TASK TO CARRY OUT => After locating the line that contains "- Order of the" in the data below, set down exactly that line and each one after it through the line that contains "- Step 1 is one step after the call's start", and nothing more.

THE DATA =>
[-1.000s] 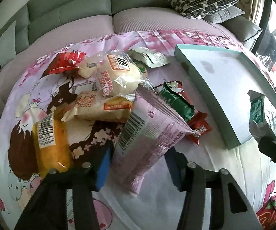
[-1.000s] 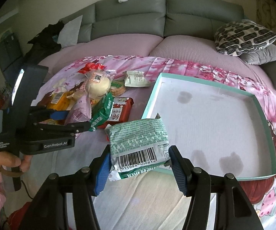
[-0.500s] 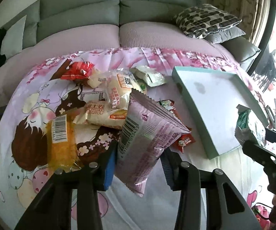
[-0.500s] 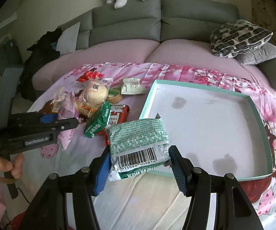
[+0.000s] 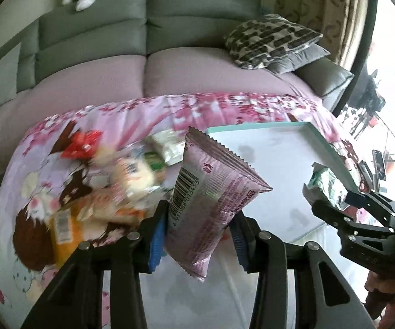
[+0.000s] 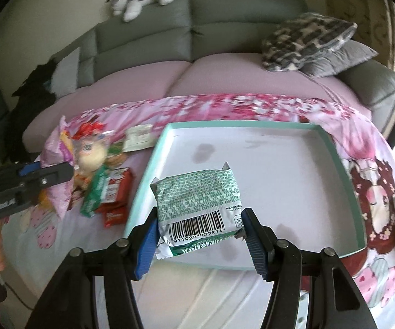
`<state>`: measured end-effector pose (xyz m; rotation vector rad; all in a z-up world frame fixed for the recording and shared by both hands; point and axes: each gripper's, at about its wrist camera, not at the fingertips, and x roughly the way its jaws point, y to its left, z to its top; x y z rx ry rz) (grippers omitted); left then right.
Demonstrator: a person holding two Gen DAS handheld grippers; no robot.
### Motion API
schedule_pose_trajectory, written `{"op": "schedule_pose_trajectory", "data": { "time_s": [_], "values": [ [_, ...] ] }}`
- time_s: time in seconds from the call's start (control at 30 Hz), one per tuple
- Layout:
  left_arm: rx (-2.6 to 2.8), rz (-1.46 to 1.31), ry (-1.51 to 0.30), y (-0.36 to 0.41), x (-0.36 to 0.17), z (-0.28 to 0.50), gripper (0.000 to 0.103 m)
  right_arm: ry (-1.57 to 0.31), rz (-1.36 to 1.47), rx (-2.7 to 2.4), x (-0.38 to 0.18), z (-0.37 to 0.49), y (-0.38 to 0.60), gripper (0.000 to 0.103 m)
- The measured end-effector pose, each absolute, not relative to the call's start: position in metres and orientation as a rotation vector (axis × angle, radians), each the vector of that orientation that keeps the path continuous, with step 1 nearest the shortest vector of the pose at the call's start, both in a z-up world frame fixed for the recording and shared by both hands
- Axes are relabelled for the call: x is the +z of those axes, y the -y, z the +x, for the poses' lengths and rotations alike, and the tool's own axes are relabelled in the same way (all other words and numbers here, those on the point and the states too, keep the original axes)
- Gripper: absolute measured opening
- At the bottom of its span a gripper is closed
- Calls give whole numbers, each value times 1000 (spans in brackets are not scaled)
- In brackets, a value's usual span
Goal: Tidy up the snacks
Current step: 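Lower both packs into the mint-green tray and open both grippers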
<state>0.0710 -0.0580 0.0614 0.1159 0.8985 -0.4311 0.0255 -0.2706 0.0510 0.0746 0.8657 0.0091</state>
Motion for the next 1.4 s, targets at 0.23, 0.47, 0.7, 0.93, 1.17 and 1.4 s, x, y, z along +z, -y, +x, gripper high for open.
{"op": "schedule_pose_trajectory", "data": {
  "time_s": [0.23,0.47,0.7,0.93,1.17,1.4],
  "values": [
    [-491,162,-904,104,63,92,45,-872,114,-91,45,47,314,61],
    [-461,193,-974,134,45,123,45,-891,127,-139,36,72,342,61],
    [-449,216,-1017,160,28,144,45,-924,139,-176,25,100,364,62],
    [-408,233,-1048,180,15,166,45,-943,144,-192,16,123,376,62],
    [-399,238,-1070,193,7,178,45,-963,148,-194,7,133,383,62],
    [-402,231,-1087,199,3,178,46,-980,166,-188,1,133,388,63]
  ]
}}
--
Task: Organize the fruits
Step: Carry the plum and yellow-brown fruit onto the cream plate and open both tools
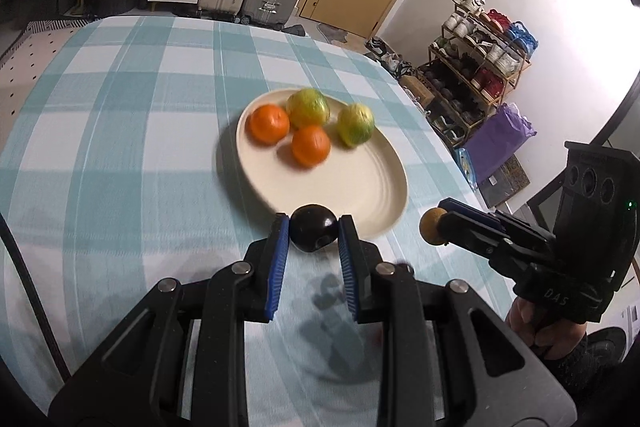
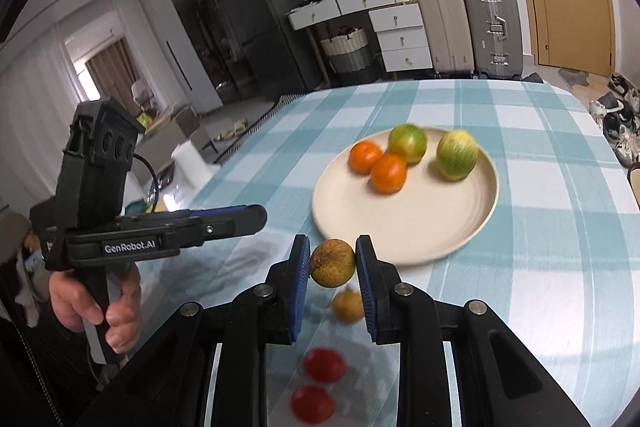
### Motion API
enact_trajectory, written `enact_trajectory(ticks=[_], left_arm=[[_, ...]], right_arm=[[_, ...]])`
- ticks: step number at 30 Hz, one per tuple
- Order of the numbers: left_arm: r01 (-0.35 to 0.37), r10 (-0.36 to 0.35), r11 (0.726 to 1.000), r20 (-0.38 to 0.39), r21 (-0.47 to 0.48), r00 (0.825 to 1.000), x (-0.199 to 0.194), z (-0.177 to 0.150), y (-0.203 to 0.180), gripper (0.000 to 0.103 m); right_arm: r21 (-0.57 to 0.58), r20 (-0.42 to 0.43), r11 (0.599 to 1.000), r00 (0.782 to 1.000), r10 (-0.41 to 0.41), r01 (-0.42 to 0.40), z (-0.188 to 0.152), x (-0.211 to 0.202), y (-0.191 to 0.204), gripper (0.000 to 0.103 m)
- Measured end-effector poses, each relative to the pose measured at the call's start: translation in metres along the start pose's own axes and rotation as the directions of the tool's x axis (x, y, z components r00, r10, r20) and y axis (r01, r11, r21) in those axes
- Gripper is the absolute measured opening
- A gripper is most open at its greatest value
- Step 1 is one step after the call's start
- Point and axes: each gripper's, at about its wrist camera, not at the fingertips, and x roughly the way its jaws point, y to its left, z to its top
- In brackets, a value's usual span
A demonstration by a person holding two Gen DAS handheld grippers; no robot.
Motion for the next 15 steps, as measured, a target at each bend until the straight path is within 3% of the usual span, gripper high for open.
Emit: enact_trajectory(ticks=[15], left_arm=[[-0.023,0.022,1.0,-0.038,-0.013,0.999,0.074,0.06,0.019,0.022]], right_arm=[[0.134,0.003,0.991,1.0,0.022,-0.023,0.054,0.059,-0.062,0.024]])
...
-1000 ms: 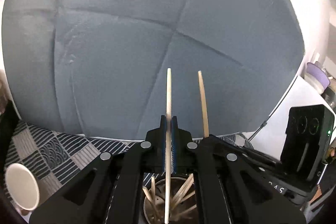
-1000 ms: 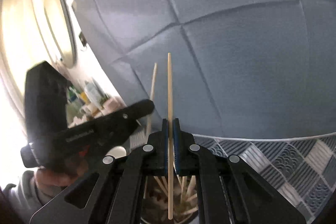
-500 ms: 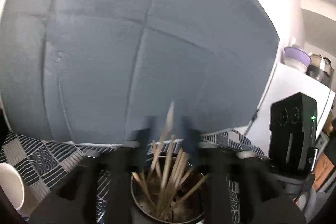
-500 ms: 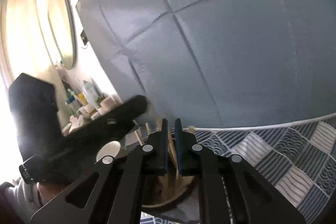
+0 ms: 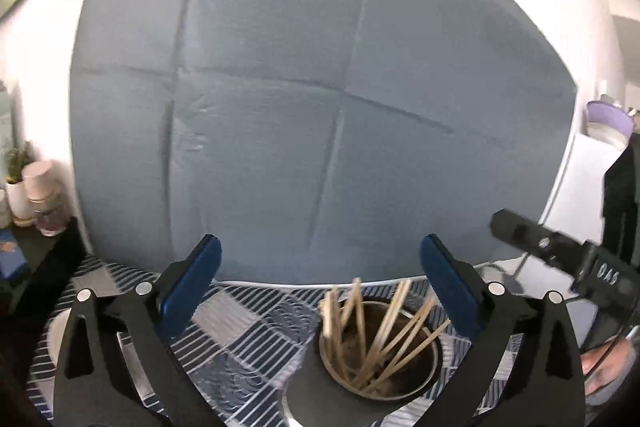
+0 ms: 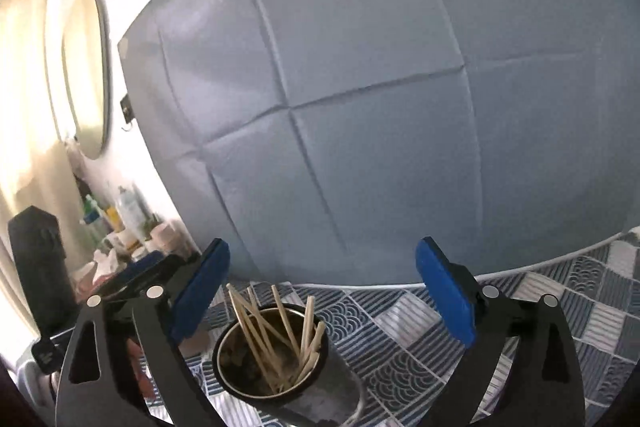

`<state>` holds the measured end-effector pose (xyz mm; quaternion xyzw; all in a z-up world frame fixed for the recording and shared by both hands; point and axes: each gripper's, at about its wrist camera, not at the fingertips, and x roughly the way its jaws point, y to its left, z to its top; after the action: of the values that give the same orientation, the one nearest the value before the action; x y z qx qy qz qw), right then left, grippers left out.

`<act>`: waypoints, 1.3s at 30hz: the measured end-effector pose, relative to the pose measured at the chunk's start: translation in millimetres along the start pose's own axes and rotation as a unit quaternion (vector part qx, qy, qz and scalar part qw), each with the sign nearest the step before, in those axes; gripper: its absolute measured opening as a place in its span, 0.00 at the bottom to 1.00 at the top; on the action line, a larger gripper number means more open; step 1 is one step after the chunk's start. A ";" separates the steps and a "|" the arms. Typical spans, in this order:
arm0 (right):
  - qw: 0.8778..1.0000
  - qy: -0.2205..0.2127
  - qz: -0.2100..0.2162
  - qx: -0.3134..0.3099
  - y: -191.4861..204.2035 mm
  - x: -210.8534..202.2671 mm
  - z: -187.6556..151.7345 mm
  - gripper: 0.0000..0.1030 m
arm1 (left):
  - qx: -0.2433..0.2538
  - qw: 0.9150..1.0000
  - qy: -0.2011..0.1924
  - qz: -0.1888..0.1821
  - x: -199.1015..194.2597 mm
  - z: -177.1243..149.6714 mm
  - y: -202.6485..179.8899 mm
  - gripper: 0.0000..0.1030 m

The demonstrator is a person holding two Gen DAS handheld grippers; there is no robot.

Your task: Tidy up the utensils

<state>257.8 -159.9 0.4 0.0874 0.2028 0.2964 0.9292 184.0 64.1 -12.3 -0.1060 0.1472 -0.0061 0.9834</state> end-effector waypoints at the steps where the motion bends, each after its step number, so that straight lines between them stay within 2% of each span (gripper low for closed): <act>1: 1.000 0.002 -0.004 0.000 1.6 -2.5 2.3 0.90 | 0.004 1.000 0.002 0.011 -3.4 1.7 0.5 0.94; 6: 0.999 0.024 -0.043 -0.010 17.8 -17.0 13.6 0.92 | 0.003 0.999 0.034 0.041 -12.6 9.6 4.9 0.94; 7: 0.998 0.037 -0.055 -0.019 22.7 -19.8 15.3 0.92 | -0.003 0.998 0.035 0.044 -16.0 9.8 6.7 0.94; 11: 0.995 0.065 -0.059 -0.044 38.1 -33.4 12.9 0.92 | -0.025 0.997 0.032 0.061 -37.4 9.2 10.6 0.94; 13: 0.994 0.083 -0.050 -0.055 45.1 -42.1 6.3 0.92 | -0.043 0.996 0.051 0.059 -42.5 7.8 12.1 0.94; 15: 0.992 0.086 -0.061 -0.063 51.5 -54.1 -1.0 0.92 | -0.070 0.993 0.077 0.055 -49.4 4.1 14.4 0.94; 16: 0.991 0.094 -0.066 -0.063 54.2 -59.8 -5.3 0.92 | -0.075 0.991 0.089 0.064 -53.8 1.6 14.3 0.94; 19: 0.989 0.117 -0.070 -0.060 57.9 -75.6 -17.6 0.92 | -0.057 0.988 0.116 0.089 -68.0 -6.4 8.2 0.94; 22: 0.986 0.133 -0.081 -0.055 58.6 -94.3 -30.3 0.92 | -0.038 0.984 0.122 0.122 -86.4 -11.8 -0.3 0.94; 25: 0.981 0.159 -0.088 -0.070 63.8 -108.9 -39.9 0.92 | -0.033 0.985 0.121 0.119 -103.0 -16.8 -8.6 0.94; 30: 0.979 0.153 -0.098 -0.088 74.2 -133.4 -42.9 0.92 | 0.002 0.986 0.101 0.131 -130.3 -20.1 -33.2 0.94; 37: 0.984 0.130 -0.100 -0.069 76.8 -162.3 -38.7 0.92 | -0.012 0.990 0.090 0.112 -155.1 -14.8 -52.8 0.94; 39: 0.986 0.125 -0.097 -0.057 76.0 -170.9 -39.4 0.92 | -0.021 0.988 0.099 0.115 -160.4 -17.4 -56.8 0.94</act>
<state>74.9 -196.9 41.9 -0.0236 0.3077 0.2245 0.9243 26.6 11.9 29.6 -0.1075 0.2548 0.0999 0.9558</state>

RESULT OF THIS EXERCISE =>
- Order of the numbers: left_arm: r01 (-0.35 to 0.37), r10 (-0.36 to 0.35), r11 (0.726 to 1.000), r20 (-0.38 to 0.39), r21 (-0.47 to 0.48), r00 (0.825 to 1.000), x (-0.199 to 0.194), z (-0.177 to 0.150), y (-0.203 to 0.180), gripper (0.000 to 0.103 m); right_arm: r21 (-0.57 to 0.58), r20 (-0.42 to 0.43), r11 (0.599 to 1.000), r00 (0.782 to 1.000), r10 (-0.41 to 0.41), r01 (-0.42 to 0.40), z (-0.188 to 0.152), x (-0.211 to 0.202), y (-0.191 to 0.204), gripper (0.000 to 0.103 m)
- Measured end-effector poses, each relative to the pose measured at the call's start: translation in metres along the start pose's own axes and rotation as the directions of the tool's x axis (x, y, z components r00, r10, r20) and y axis (r01, r11, r21) in those axes
- Gripper is the absolute measured opening
- A gripper is most open at its greatest value
- Step 1 is one step after the call's start

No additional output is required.